> _Try it_
If a line of the data contains the word "tall", it is counted; report how many such lines there are and nothing else.

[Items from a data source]
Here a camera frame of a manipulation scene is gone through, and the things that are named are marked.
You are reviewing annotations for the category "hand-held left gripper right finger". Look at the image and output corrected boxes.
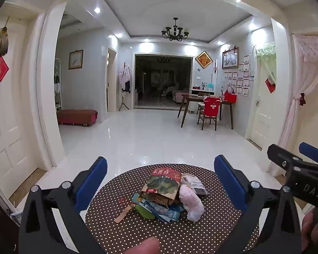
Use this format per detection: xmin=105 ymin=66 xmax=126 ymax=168
xmin=214 ymin=155 xmax=303 ymax=254

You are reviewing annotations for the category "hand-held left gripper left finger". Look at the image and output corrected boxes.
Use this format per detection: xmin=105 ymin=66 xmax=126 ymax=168
xmin=18 ymin=157 xmax=108 ymax=254

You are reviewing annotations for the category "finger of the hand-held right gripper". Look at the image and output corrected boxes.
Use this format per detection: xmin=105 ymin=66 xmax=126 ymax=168
xmin=267 ymin=144 xmax=308 ymax=175
xmin=299 ymin=142 xmax=318 ymax=164

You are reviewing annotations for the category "grey courier bag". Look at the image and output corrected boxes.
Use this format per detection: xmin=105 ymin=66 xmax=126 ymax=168
xmin=181 ymin=173 xmax=208 ymax=196

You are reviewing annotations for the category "green wrapper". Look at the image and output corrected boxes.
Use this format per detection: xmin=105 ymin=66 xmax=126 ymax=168
xmin=135 ymin=205 xmax=155 ymax=220

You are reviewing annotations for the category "brown printed paper bag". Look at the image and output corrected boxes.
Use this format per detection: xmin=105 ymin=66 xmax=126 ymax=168
xmin=139 ymin=170 xmax=182 ymax=207

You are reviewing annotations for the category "blue white plastic packet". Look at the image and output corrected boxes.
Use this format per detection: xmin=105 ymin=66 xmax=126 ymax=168
xmin=132 ymin=193 xmax=184 ymax=224

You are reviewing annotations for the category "person's right hand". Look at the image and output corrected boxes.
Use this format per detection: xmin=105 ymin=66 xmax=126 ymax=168
xmin=301 ymin=209 xmax=316 ymax=253

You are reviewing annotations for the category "person's left hand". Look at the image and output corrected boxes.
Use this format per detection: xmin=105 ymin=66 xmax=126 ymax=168
xmin=123 ymin=237 xmax=161 ymax=254

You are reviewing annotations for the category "pink curtain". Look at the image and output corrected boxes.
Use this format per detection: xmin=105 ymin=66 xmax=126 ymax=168
xmin=277 ymin=33 xmax=318 ymax=178

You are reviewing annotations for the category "red bench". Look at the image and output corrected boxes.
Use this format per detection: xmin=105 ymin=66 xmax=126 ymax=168
xmin=56 ymin=109 xmax=98 ymax=126

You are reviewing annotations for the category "red door ornament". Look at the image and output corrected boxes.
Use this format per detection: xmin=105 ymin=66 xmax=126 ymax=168
xmin=265 ymin=77 xmax=276 ymax=94

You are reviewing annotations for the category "chair with red cover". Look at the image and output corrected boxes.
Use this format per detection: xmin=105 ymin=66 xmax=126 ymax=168
xmin=197 ymin=97 xmax=222 ymax=131

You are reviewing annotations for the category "red bag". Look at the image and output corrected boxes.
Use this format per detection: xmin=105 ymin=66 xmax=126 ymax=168
xmin=224 ymin=87 xmax=237 ymax=103

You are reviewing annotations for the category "brown polka-dot tablecloth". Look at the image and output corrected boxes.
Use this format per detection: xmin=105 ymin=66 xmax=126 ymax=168
xmin=85 ymin=163 xmax=260 ymax=254

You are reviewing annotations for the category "wooden tripod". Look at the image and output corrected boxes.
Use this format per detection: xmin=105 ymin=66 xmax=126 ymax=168
xmin=118 ymin=92 xmax=130 ymax=111

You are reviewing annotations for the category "wooden dining table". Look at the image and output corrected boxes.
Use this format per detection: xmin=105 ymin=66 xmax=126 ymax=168
xmin=177 ymin=94 xmax=237 ymax=130

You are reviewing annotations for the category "white panel door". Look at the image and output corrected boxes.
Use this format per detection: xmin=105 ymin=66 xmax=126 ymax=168
xmin=0 ymin=3 xmax=47 ymax=204

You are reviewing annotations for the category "white coat rack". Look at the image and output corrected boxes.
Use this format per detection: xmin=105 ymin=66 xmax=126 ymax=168
xmin=54 ymin=58 xmax=63 ymax=112

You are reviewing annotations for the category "green curtain valance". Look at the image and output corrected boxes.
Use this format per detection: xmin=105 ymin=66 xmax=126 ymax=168
xmin=254 ymin=42 xmax=276 ymax=59

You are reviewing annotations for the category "framed flower picture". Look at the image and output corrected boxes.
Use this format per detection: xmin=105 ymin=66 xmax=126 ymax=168
xmin=222 ymin=47 xmax=239 ymax=70

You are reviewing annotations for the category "hanging pale jacket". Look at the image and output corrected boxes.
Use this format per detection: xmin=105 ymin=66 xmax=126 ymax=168
xmin=119 ymin=63 xmax=131 ymax=94

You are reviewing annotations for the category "dark glass doorway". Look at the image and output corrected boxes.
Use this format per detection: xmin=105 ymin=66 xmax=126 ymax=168
xmin=133 ymin=53 xmax=195 ymax=109

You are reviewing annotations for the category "framed bird picture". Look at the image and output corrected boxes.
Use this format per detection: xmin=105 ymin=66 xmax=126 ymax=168
xmin=68 ymin=49 xmax=84 ymax=70

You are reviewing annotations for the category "black chandelier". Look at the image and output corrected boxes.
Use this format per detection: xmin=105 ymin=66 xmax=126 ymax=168
xmin=161 ymin=18 xmax=189 ymax=42

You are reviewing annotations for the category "white door with handle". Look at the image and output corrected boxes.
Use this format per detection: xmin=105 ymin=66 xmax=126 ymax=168
xmin=250 ymin=55 xmax=276 ymax=146

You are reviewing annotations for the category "wall of paper certificates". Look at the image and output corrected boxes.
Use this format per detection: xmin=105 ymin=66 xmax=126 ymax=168
xmin=223 ymin=54 xmax=255 ymax=96

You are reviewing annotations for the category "gold diamond wall decoration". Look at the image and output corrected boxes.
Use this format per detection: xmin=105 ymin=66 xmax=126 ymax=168
xmin=195 ymin=51 xmax=213 ymax=70

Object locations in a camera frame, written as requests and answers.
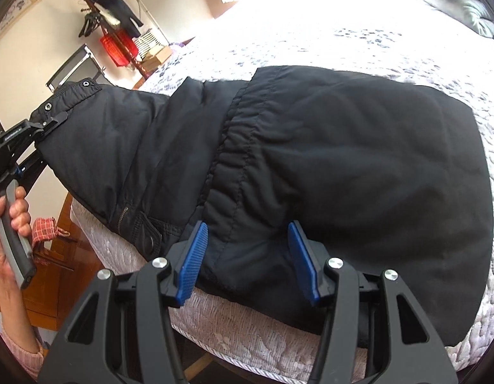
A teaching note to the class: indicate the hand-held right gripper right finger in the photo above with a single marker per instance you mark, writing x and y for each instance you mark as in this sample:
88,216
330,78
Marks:
303,264

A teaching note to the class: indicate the cardboard box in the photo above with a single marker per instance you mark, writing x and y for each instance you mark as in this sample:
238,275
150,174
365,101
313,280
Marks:
157,58

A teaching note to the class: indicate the red checkered cloth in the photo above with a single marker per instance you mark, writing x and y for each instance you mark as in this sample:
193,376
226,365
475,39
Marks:
45,230

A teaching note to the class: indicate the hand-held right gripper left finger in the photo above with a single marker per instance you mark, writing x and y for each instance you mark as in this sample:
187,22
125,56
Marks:
193,260

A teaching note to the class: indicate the purple plastic item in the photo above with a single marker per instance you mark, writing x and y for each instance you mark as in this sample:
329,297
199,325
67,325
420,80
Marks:
181,46

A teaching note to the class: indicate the lilac quilted bedspread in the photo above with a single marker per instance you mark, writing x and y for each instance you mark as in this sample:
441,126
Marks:
239,328

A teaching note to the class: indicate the white bed sheet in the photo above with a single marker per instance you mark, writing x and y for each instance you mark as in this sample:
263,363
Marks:
311,4

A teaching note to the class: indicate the chrome frame mesh chair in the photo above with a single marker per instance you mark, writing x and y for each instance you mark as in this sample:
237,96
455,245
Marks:
71,66

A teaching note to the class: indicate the black hanging garment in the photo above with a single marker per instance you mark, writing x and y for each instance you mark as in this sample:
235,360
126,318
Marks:
119,8

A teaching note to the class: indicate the white slatted rack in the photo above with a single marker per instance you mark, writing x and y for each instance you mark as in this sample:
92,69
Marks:
148,42

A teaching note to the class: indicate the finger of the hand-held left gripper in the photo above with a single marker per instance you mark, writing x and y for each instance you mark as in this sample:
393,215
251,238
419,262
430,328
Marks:
51,120
33,164

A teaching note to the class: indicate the folded grey duvet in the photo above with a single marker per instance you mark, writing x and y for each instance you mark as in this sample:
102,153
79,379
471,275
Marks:
467,4

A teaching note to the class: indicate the person's left hand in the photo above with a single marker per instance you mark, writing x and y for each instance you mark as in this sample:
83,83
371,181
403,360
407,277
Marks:
1,244

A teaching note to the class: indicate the wooden coat rack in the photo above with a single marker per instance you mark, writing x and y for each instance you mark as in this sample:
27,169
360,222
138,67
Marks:
82,0

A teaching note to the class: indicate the person's left forearm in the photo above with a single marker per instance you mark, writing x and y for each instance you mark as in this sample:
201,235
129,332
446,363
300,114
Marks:
19,324

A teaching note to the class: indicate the black quilted jacket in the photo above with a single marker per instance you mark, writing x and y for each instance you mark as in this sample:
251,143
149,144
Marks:
331,160

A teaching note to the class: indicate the black clothes hangers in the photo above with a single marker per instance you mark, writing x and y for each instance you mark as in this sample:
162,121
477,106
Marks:
89,24

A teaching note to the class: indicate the framed wall picture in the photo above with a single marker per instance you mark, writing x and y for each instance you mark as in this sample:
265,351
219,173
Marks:
15,12

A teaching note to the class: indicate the red bag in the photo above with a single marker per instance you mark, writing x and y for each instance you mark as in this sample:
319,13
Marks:
117,48

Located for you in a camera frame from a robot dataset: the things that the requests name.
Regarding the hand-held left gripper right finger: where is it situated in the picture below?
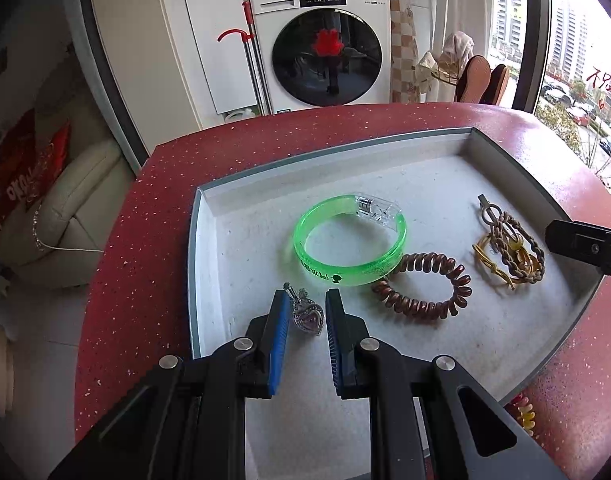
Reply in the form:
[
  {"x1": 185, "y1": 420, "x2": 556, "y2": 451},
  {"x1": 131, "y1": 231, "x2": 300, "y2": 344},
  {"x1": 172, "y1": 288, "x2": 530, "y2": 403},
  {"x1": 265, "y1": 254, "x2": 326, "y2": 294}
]
[{"x1": 324, "y1": 288, "x2": 569, "y2": 480}]

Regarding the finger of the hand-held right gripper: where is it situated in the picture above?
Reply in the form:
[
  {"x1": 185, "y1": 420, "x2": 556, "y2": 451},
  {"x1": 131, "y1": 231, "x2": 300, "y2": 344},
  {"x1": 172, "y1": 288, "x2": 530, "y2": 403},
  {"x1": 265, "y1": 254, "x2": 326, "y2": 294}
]
[{"x1": 545, "y1": 218, "x2": 611, "y2": 291}]

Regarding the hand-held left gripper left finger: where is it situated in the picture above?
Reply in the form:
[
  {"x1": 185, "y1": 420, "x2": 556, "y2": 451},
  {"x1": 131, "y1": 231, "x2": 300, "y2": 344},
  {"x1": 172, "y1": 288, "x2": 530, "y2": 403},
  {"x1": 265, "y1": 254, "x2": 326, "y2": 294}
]
[{"x1": 48, "y1": 290, "x2": 292, "y2": 480}]

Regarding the silver heart pendant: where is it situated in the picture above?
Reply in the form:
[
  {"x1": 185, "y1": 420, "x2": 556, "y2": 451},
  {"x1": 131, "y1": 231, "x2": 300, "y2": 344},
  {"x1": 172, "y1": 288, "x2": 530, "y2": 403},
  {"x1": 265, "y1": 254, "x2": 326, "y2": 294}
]
[{"x1": 284, "y1": 282, "x2": 327, "y2": 337}]

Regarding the brown braided hair tie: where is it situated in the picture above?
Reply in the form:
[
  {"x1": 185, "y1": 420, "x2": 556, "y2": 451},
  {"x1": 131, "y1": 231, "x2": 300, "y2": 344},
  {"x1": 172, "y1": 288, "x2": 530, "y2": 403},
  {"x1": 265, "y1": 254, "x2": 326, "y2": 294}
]
[{"x1": 487, "y1": 211, "x2": 547, "y2": 284}]

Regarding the green translucent bangle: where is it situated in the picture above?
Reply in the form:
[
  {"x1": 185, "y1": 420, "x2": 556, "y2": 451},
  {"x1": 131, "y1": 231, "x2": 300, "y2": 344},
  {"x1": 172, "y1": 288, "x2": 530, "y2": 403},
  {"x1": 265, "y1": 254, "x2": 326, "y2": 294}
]
[{"x1": 292, "y1": 192, "x2": 407, "y2": 289}]

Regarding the beige metal hair clip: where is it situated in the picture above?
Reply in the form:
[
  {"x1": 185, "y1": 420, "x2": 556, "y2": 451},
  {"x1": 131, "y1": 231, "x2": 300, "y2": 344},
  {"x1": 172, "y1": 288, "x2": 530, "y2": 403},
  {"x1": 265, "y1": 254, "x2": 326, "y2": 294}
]
[{"x1": 476, "y1": 193, "x2": 517, "y2": 246}]

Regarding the yellow sunflower hair tie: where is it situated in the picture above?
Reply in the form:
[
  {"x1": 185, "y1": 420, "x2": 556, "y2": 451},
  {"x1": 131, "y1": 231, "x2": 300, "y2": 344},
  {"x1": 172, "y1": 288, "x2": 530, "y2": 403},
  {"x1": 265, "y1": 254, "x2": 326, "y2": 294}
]
[{"x1": 472, "y1": 232, "x2": 544, "y2": 291}]

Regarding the brown coil hair tie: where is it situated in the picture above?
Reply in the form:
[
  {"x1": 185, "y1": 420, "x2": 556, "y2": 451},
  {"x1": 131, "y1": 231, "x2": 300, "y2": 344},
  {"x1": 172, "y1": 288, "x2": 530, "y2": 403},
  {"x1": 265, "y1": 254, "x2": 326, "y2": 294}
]
[{"x1": 371, "y1": 251, "x2": 473, "y2": 322}]

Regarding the grey shallow tray box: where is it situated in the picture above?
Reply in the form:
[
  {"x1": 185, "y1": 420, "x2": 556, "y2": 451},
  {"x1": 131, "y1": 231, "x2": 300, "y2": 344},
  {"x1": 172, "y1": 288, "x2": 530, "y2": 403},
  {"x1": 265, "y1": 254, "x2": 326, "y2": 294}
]
[{"x1": 188, "y1": 127, "x2": 611, "y2": 480}]

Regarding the brown chair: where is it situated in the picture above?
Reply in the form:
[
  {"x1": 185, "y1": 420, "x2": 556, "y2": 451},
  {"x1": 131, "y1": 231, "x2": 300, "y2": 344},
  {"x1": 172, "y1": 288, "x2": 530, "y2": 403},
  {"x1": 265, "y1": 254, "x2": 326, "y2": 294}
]
[
  {"x1": 487, "y1": 63, "x2": 511, "y2": 107},
  {"x1": 457, "y1": 54, "x2": 491, "y2": 105}
]

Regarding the beige paper bag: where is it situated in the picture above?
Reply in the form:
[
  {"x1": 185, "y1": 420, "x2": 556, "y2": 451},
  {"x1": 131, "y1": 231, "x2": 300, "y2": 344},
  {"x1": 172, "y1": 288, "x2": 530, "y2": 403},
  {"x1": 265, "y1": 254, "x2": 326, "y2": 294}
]
[{"x1": 416, "y1": 50, "x2": 459, "y2": 104}]

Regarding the beige towel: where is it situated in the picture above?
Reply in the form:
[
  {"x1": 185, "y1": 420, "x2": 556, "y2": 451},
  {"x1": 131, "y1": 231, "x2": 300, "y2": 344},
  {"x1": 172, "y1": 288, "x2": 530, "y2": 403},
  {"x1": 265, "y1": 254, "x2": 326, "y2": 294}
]
[{"x1": 442, "y1": 31, "x2": 475, "y2": 79}]

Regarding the cream leather sofa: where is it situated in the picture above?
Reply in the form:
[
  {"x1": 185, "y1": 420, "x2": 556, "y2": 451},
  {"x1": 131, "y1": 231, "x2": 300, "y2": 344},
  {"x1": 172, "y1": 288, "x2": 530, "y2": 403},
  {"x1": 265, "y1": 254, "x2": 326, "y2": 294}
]
[{"x1": 0, "y1": 137, "x2": 137, "y2": 289}]

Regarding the white washing machine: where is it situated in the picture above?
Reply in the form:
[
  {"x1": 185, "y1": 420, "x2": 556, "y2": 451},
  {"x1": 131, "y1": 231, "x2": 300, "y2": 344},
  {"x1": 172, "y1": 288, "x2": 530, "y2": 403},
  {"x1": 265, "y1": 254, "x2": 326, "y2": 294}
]
[{"x1": 245, "y1": 0, "x2": 391, "y2": 114}]

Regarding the checkered tall bag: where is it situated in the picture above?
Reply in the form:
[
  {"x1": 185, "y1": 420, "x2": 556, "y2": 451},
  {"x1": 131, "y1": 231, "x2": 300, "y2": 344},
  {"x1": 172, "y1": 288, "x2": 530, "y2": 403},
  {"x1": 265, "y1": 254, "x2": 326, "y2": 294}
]
[{"x1": 389, "y1": 0, "x2": 419, "y2": 104}]

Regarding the red printed cushion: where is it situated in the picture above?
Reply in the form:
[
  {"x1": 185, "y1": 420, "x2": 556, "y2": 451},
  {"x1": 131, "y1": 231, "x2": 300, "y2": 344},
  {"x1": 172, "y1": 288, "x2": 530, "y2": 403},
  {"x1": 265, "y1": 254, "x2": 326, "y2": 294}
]
[{"x1": 0, "y1": 121, "x2": 72, "y2": 212}]

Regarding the white tall cabinet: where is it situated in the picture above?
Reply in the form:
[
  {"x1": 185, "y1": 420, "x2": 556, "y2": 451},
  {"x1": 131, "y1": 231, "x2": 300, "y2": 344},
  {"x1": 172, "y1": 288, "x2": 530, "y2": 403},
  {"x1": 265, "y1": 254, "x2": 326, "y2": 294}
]
[{"x1": 88, "y1": 0, "x2": 267, "y2": 132}]

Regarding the multicolour spiral bracelet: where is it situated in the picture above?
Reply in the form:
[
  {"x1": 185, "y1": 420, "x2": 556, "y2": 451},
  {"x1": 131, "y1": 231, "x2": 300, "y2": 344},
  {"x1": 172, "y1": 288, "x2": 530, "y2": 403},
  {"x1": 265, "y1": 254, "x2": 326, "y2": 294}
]
[{"x1": 505, "y1": 393, "x2": 537, "y2": 436}]

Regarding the white cable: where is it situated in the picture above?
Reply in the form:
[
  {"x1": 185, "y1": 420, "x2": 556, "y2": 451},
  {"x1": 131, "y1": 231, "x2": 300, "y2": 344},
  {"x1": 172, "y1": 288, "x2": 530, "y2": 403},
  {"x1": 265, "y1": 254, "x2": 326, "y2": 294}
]
[{"x1": 32, "y1": 204, "x2": 107, "y2": 254}]

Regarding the red handled mop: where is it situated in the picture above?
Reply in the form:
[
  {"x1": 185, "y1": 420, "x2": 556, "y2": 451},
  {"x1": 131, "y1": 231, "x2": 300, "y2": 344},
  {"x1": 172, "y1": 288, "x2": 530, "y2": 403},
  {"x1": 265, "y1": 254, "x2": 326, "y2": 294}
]
[{"x1": 216, "y1": 1, "x2": 274, "y2": 116}]

> _Solution for this exercise_
2